● About this task
Please copy, character for character, each line from the beginning of the listing to the line containing "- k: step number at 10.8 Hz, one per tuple", including both.

● Materials provided

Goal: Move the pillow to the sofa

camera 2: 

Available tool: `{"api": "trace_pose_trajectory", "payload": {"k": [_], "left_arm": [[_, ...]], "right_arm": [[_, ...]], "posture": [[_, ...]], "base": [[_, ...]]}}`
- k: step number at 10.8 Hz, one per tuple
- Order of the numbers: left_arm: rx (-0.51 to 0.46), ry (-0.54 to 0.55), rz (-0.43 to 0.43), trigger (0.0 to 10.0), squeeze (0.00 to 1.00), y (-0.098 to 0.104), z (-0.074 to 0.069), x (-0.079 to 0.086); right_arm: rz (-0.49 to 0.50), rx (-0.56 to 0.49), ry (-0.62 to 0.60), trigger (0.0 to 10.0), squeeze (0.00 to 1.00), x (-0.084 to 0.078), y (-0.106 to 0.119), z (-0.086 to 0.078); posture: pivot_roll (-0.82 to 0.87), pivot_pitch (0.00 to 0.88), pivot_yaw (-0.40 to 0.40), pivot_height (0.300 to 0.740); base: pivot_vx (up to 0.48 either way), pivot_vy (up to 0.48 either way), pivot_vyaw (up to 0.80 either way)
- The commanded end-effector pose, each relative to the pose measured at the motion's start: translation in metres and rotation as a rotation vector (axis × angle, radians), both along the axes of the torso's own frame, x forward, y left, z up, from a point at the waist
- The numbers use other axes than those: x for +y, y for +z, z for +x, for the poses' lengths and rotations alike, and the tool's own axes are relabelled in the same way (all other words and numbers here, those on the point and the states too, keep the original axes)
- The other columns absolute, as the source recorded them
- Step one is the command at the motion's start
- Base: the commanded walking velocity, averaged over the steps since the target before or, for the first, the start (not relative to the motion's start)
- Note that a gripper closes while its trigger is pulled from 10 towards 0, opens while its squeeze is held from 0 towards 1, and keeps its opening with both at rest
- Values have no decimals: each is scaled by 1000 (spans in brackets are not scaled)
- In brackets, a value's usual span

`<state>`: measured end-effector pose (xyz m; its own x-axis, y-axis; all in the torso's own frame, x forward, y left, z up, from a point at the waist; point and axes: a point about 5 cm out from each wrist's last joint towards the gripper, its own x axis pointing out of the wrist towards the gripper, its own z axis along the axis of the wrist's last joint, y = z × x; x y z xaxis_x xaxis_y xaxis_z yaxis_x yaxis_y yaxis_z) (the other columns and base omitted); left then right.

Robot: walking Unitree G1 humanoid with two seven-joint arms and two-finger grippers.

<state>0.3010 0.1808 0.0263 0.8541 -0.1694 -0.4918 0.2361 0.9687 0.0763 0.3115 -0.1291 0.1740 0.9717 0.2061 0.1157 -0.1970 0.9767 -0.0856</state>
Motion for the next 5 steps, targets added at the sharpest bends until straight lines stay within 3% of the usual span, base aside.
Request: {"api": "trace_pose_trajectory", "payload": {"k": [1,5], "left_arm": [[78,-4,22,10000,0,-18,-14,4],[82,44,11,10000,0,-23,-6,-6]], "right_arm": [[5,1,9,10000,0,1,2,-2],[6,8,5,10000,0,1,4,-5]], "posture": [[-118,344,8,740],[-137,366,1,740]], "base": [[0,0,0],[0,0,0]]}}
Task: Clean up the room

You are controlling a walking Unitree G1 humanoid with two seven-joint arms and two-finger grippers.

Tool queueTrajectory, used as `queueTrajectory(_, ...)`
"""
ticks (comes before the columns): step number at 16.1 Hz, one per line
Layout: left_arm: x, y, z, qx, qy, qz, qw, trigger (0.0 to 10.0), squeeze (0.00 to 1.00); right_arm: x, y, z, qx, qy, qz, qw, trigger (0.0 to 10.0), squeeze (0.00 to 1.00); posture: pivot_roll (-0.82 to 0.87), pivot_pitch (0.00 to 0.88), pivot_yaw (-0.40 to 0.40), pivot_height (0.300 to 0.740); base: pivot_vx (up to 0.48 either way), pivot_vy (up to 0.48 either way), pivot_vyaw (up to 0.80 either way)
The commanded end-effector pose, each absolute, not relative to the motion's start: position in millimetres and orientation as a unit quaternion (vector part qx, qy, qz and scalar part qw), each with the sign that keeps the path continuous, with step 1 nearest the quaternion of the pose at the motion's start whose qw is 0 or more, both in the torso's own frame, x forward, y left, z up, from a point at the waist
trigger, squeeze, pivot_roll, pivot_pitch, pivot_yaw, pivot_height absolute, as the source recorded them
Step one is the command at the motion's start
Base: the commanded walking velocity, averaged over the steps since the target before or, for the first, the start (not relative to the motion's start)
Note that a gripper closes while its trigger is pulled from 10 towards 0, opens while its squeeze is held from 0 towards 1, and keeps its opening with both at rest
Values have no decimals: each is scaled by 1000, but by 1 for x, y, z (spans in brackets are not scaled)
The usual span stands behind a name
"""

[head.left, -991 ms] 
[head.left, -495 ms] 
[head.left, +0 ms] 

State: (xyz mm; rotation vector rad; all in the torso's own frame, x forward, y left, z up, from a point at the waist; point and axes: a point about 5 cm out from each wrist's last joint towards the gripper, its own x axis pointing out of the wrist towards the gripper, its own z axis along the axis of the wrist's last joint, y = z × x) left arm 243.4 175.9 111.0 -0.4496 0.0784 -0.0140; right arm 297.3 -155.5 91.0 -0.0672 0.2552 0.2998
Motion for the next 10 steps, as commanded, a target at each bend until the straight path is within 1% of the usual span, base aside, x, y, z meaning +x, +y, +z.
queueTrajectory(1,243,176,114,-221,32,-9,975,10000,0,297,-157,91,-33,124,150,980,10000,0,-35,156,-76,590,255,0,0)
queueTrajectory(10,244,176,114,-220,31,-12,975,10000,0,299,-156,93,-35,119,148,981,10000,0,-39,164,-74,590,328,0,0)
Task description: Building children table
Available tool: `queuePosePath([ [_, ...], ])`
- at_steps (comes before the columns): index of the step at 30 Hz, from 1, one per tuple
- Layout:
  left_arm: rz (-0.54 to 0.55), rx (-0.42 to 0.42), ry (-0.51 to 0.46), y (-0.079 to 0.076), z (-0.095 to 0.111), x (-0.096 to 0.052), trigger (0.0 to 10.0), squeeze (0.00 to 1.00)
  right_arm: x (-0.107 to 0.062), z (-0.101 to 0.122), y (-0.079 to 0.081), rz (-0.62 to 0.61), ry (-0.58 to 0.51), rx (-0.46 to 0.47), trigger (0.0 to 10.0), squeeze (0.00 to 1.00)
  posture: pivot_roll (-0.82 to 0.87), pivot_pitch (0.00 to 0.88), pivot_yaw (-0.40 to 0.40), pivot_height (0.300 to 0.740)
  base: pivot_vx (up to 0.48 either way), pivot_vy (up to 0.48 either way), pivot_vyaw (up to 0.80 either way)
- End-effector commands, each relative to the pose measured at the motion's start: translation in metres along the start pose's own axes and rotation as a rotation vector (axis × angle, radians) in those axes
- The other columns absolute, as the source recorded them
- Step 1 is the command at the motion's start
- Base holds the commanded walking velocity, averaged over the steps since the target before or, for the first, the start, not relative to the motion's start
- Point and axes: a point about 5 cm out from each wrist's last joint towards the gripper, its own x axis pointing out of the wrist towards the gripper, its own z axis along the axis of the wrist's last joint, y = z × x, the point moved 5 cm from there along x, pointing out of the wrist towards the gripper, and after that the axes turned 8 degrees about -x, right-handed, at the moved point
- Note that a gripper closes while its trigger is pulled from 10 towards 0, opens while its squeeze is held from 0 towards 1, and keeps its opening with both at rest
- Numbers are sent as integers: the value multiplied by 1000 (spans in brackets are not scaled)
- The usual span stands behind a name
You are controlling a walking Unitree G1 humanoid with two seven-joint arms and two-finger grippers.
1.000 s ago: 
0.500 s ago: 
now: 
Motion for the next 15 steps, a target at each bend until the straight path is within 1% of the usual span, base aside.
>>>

● Exercise answer
Goal: Move the pillow to the sofa

camera 2: 

Available tool: `{"api": "trace_pose_trajectory", "payload": {"k": [_], "left_arm": [[_, ...]], "right_arm": [[_, ...]], "posture": [[_, ...]], "base": [[_, ...]]}}`
- k: step number at 10.8 Hz, one per tuple

This output contains the complete answer.